(z_n) is Cauchy IFF (Re(z_n)) and (Im(z_n)) are Cauchy

# A Sequence of Complex Numbers is Cauchy IFF The Real Part Sequence and Imaginary Part Sequence are Cauchy

Proposition 2: If $(z_n)_{n=1}^{\infty} = (x_n + iy_n)_{n=1}^{\infty}$ is a sequence of complex numbers then $(z_n)$ is Cauchy if and only if both $(x_n)_{n=1}^{\infty}$ and $(y_n)_{n=1}^{\infty}$ are Cauchy sequences of real numbers. |

**Proof:**$\Rightarrow$ Suppose that $(z_n)$ is Cauchy. Let $\epsilon > 0$ be given.
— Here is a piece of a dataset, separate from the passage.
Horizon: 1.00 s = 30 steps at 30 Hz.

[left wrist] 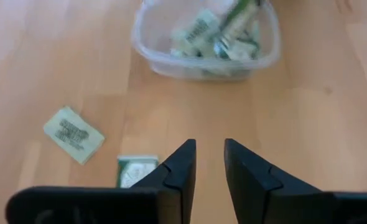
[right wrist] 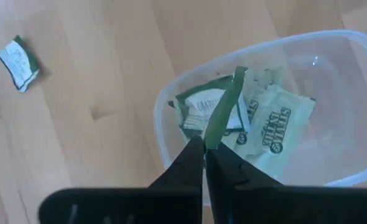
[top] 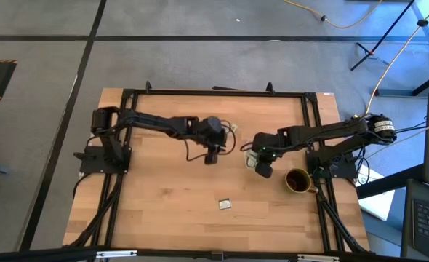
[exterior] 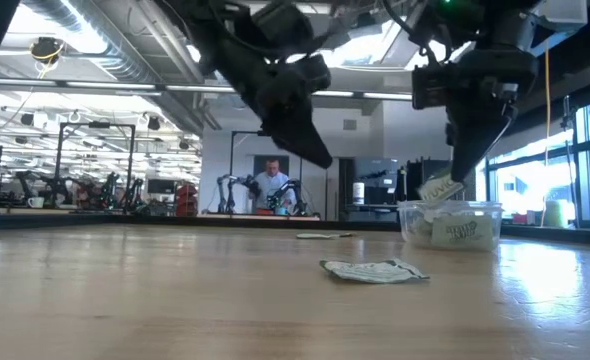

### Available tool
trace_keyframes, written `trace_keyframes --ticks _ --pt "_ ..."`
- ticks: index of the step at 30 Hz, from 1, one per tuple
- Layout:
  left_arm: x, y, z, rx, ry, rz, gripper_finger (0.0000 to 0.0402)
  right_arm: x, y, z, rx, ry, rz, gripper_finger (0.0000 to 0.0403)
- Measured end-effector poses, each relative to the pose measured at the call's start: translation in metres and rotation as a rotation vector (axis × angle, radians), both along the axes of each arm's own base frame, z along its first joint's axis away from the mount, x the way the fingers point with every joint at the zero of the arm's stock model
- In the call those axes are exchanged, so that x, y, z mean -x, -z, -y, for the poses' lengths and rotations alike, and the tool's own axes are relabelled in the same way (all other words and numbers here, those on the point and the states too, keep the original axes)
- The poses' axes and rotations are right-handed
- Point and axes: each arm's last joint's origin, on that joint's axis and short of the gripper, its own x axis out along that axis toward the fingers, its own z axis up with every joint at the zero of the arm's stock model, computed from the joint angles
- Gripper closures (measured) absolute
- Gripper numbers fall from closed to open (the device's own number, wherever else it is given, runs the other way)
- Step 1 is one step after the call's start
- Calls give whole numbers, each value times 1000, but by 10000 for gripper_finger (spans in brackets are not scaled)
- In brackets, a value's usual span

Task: Pick and place items into bin
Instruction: Put the truvia packet into the transparent bin

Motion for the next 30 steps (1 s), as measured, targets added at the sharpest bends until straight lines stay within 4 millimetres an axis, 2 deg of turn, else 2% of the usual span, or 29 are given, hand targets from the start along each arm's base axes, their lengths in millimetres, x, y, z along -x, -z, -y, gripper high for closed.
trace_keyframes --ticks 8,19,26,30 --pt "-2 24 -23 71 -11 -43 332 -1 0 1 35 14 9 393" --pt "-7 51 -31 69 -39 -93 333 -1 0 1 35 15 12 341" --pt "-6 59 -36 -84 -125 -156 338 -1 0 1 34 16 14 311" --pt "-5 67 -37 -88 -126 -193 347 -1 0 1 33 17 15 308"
Then there exists an $N \in \mathbb{N}$ such that if $m, n \geq N$ then $|z_m - z_n| < \epsilon$. Then if $n \geq N$ we have that:

\begin{align} \quad |x_m - x_n| = \sqrt{(x_m - x_n)^2} \leq \sqrt{(x_m - x_n)^2 + (y_m - y_n)^2} = |z_m - z_n| < \epsilon \end{align}

- And:

\begin{align} \quad |y_m - y_n| = \sqrt{(y_m - y_n)^2} \leq \sqrt{(x_m - x_n)^2 + (y_m - y_n)^2} = |z_m - z_n| < \epsilon \end{align}

- So $(x_n)$ and $(y_n)$ are both Cauchy sequences of real numbers.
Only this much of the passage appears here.